Aim of the exercise: Only the lines from the one with "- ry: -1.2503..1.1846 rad" through the end of the material, both ends included, should be retyped exactly.
== Segment start ==
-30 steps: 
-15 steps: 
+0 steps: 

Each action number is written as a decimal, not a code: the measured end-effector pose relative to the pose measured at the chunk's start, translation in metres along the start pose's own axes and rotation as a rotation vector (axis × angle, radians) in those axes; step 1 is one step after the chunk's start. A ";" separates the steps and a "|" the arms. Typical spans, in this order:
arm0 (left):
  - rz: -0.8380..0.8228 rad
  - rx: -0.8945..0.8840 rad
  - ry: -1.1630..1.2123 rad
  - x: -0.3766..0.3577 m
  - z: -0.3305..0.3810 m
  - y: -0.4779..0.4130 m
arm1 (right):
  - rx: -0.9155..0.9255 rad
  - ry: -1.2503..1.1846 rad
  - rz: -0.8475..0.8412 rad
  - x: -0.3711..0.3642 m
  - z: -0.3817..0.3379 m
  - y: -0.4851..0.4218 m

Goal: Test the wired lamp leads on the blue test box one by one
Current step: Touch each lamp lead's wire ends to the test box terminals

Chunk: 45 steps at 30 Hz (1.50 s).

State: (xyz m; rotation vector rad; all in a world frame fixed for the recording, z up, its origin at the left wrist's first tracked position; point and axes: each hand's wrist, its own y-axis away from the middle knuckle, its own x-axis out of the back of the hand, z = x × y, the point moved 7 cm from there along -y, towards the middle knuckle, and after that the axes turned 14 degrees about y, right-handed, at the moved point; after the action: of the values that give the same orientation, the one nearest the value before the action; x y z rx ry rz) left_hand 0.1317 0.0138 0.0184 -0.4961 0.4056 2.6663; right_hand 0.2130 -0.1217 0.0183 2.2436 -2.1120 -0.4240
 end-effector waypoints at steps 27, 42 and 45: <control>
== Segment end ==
Output:
  - ry: -1.2503..1.1846 rad
  - rz: -0.8475..0.8412 rad
  - x: -0.3711..0.3642 m
  - z: -0.3817..0.3379 m
  - y: -0.4851..0.4218 m

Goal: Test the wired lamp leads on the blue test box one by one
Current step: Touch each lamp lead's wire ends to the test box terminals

Chunk: 45 steps at 30 Hz (1.50 s).

State: (xyz m; rotation vector rad; all in a world frame fixed for the recording, z up, its origin at the left wrist's first tracked position; point and axes: each hand's wrist, its own y-axis away from the middle knuckle, its own x-axis out of the back of the hand, z = x × y, the point moved 7 cm from there along -y, towards the middle knuckle, and after that the axes turned 14 degrees about y, right-handed, at the moved point; after the action: of the values that give the same orientation, the one nearest the value before the action; x y z rx ry rz) left_hand 0.1317 0.0138 0.0184 -0.4961 0.4056 2.6663; right_hand 0.2130 -0.1217 0.0183 2.2436 -2.1120 -0.4240
 end-effector waypoints at steps 27, 42 and 45: <control>

Work on this exercise is complete.